The Tanya, a central work of Jewish mystical philosophy, called these two sets of instincts the animal soul and the human soul. Like other religious texts, it understood that the essential religious impulse is to cultivate the latter, and rest (or sublimate, channel, or repress) the former. It does take work. And all who have experienced the natural lessening of the "animal soul" in peak experiences, spiritual practice, or the everyday love of others know that when the selfish instincts are lessened, compassion and love do naturally arise. We are good at heart after all, at least partly so.

From that place, which many people regard as sacred or even Godly, ethical reasoning can begin. The awakened heart does not say anything about specific norms and responsibilities. It does not demand pacifism or war, vegetarianism or meat-eating, or any other particular ideology. Rather, it enables calm reasoning to begin. It sets the ethical wheels in motion. Yes, a loving heart does tend to slant in a certain direction: it makes obvious the folly of defending the self when there is nothing there to defend. It does call our attention to when acts of violence are truly necessary, and when they are simply desired by the ego (again, usually the male ego) seeking to establish dominance and hierarchy, or by simple selfishness and greed. But it is the beginning, not the end, of justice.
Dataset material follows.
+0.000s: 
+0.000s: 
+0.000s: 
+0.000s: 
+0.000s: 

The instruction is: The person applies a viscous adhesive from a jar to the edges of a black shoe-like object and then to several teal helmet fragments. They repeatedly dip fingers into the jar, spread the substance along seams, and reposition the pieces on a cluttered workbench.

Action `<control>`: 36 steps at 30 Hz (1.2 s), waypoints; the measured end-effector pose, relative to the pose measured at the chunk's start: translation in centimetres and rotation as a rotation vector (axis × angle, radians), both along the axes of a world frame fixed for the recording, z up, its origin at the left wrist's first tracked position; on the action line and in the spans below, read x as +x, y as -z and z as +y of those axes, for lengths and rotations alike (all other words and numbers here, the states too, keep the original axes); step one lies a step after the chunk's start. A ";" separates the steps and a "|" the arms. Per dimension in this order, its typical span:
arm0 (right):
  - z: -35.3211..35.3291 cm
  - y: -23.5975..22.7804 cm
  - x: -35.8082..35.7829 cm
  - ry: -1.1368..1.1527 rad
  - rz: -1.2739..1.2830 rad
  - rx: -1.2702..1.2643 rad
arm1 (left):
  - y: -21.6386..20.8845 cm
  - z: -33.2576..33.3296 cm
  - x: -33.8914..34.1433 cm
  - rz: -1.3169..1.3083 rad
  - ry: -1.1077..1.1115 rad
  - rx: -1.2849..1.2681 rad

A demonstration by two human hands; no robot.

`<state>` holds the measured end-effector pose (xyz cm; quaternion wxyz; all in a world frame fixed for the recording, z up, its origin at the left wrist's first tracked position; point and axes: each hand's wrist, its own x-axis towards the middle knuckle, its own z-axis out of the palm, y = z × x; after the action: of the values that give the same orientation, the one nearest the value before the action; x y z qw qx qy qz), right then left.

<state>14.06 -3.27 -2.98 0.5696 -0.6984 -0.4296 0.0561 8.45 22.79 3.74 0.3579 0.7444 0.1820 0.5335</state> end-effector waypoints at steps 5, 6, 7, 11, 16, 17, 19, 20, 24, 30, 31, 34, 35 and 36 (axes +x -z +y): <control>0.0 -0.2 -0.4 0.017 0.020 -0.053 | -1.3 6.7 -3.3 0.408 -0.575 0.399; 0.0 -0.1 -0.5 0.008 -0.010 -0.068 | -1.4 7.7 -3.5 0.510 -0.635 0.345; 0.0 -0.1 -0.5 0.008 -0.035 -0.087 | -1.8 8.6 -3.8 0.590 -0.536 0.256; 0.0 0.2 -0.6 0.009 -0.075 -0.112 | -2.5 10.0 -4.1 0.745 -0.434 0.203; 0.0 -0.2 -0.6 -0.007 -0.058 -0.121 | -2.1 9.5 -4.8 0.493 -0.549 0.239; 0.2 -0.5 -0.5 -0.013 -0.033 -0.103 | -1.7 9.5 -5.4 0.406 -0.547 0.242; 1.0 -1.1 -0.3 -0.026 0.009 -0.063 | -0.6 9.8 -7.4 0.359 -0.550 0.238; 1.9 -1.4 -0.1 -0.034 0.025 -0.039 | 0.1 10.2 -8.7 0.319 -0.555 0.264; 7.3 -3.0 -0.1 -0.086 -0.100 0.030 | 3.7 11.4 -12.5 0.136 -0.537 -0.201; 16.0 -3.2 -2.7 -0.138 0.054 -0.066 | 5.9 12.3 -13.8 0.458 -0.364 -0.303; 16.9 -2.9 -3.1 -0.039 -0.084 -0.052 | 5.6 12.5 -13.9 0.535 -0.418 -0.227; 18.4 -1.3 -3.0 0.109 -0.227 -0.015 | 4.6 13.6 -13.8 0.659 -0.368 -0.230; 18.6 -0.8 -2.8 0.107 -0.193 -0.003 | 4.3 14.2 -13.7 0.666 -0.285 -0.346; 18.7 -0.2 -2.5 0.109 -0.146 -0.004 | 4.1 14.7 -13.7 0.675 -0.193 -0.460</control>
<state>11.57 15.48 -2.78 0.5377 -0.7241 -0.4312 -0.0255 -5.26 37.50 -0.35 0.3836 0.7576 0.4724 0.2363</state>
On a personal note, I can't convey to you how transformative it was for me to see not merely that "all people are good at heart," but that I am - or can be -- in particular. Me! Clumsy, fumbling, needy me; ironic, cynical me; underneath, or rather alongside, all those pieces and strategies is really a very simple loving person who is--gasp--good at heart. This can be very embarrassing to realize, let alone express. But knowing that goodness is within, rather than superimposed from without, has nonetheless been deeply empowering as I go about the business of trying to live gently and justly.

Anne Frank was not naive. Imagine her knowing, even as she was victimizedand brutalized beyond our capacity to conceive, that what was happening was not the evil essence of humanity, but a mistake. Imagine a surrender not to despair, but to the unfolding of Being itself. Imagine the slightest loving smile, held even amidst tears.